→ **REQUIREMENT**:
Below is a listing. Copy each line of it that holds the word "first".
● ● ● ● ●
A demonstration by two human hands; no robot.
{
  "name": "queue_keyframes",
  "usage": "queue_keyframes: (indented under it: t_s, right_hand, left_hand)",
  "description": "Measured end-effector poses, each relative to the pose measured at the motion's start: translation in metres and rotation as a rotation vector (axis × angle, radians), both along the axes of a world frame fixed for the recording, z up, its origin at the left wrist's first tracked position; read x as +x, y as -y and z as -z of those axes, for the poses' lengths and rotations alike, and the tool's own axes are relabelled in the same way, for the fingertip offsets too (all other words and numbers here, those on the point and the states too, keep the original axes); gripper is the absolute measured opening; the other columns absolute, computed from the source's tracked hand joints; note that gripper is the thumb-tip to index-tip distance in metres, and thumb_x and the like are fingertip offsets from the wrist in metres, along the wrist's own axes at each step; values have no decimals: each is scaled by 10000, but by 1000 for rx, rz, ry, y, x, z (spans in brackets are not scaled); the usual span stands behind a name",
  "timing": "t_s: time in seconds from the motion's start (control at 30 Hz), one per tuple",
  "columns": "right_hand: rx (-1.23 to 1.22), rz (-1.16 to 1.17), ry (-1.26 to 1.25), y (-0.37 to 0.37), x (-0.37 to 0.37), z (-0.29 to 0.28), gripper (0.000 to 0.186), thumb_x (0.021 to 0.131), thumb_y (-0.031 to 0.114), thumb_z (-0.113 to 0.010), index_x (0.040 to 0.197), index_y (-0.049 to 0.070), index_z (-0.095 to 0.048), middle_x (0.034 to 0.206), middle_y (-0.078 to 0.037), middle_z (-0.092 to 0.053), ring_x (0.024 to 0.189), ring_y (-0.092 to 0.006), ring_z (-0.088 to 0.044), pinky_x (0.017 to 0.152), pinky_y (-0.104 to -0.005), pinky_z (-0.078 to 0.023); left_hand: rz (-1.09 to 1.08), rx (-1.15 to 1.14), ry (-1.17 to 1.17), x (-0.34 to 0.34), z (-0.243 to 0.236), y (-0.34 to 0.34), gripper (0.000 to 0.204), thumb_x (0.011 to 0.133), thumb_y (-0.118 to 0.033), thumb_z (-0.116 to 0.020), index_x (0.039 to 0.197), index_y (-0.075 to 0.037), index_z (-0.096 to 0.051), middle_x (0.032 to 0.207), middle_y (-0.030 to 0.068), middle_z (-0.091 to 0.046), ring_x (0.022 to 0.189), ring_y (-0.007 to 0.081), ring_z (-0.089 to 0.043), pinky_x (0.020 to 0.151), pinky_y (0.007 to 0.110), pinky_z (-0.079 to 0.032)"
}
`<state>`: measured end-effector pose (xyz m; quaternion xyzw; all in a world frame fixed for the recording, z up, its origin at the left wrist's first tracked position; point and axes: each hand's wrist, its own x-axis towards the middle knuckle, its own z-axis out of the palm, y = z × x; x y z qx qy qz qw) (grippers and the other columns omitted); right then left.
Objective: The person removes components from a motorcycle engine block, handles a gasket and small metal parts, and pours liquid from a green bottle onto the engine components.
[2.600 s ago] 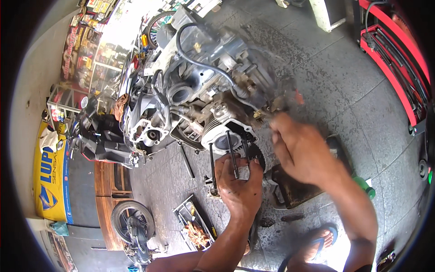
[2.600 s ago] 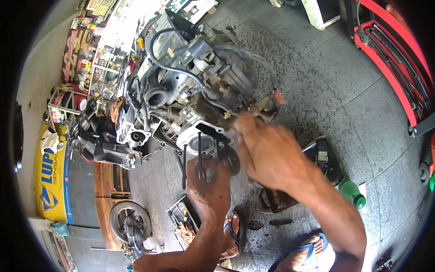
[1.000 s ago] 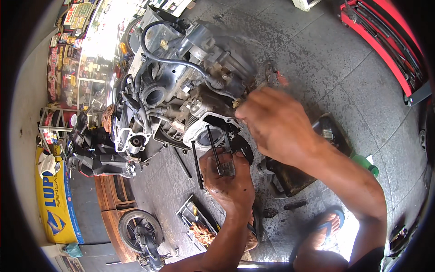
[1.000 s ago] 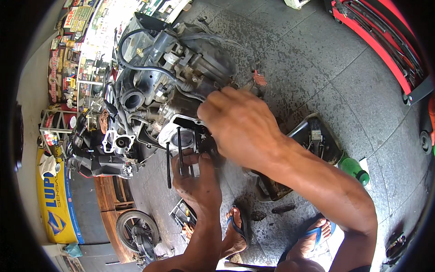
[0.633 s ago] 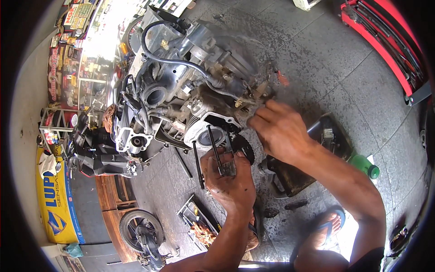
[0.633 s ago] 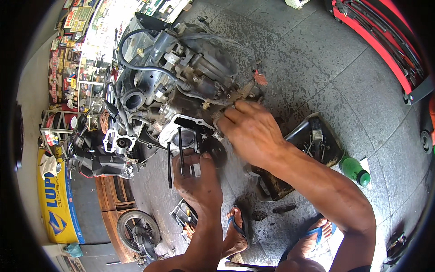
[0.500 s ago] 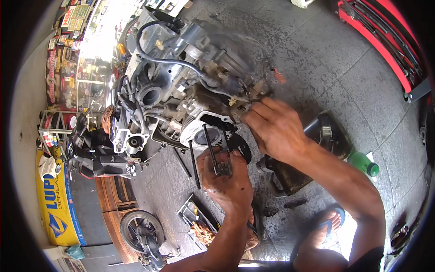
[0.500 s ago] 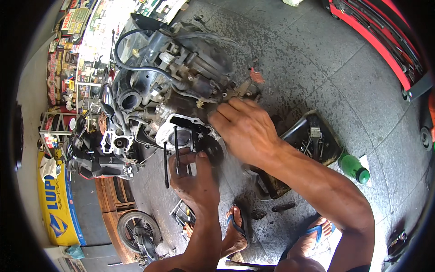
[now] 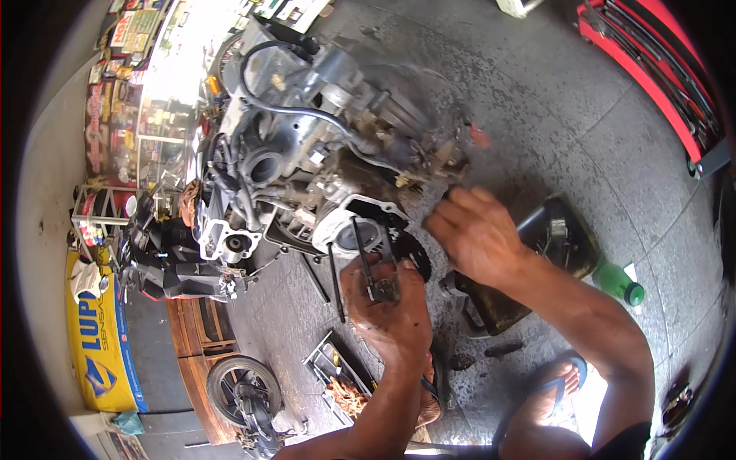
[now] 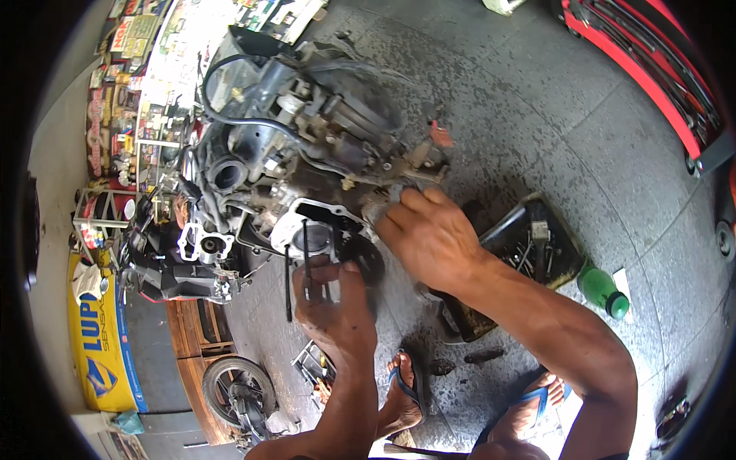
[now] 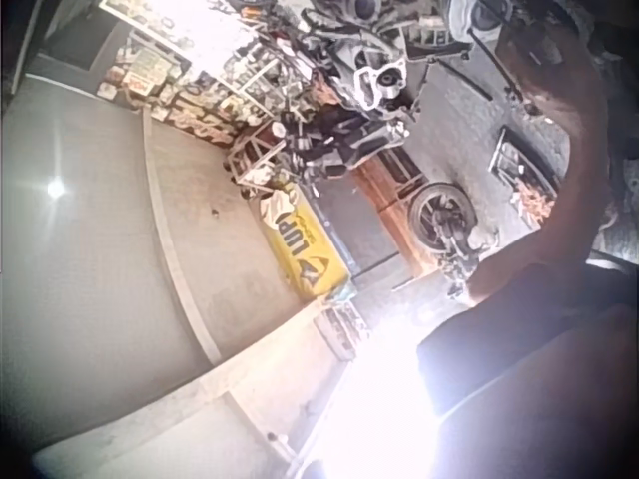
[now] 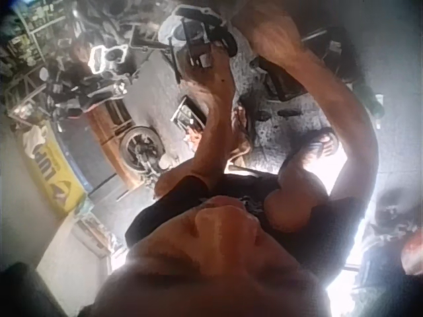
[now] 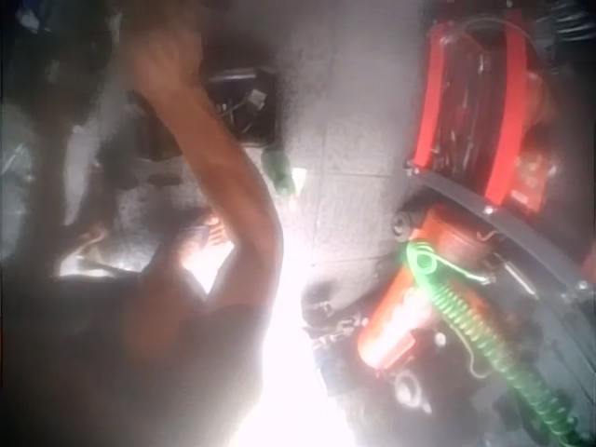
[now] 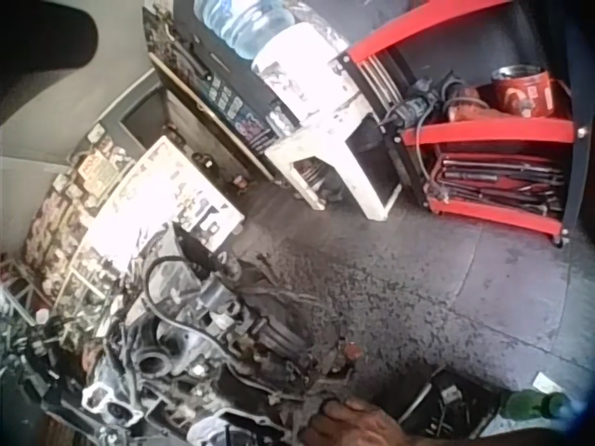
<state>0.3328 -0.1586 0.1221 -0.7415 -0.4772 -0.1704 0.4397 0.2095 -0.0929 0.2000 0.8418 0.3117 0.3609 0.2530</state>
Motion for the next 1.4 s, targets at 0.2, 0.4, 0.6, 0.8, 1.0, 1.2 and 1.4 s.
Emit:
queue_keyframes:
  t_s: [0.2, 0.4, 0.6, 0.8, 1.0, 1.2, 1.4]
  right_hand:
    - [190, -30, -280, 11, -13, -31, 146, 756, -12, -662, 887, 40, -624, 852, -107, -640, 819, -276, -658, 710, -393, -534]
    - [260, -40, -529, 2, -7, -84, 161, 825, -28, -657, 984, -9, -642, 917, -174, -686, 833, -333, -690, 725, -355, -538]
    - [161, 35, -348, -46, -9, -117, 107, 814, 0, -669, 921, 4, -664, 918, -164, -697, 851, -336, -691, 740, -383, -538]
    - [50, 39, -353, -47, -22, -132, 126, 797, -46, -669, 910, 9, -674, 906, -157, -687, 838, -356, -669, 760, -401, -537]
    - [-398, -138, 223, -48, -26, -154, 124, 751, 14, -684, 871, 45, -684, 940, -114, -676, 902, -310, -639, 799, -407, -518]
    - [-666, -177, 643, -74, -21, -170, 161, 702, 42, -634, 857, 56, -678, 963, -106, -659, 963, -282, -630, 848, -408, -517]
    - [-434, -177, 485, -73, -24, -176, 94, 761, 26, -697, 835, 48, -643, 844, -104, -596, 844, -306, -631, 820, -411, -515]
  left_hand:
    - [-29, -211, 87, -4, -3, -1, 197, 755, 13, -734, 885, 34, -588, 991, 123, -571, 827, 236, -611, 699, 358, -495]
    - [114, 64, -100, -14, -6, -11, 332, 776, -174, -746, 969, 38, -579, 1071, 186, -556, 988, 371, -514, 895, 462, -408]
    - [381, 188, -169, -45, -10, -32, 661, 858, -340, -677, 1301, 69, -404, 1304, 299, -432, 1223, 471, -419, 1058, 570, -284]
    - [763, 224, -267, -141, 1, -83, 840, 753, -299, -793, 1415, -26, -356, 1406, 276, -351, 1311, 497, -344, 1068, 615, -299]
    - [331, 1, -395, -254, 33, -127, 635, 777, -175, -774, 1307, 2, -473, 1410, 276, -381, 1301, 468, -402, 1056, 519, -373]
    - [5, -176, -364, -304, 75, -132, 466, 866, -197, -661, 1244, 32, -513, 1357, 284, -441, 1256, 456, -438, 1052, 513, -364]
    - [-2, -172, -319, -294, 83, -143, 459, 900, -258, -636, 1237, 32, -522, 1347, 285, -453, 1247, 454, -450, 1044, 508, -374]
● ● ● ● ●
→ **OUTPUT FOR THIS TASK**:
  "description": "Measured end-effector poses, each relative to the pose measured at the motion's start: translation in metres and rotation as a rotation vector (axis × angle, radians), both along the axes of a world frame fixed for the recording, z up, its origin at the left wrist's first tracked position; read x as +x, y as -y and z as -z of those axes, for the poses' lengths and rotations alike, and the tool's own axes are relabelled in the same way, for the fingertip offsets too (all other words and numbers here, those on the point and the states too, keep the original axes); gripper is the absolute measured opening; the other columns absolute, computed from the source's tracked hand joints; note that gripper is the thumb-tip to index-tip distance in metres, and thumb_x and the like are fingertip offsets from the wrist in metres, along the wrist's own axes at each step; values have no decimals: each is scaled by 10000, but by 1000 for rx, rz, ry, y, x, z (spans in brackets are not scaled); the usual span stands behind a name",
`<state>`: measured end-effector pose (xyz m; quaternion xyzw; all in a world frame fixed for the recording, z up, its origin at the left wrist's first tracked position; point and axes: each hand's wrist, its own x-axis towards the middle knuckle, its own z-axis out of the palm, y = z × x; x y z qx qy qz qw) (grippers and the other columns omitted); right then left.

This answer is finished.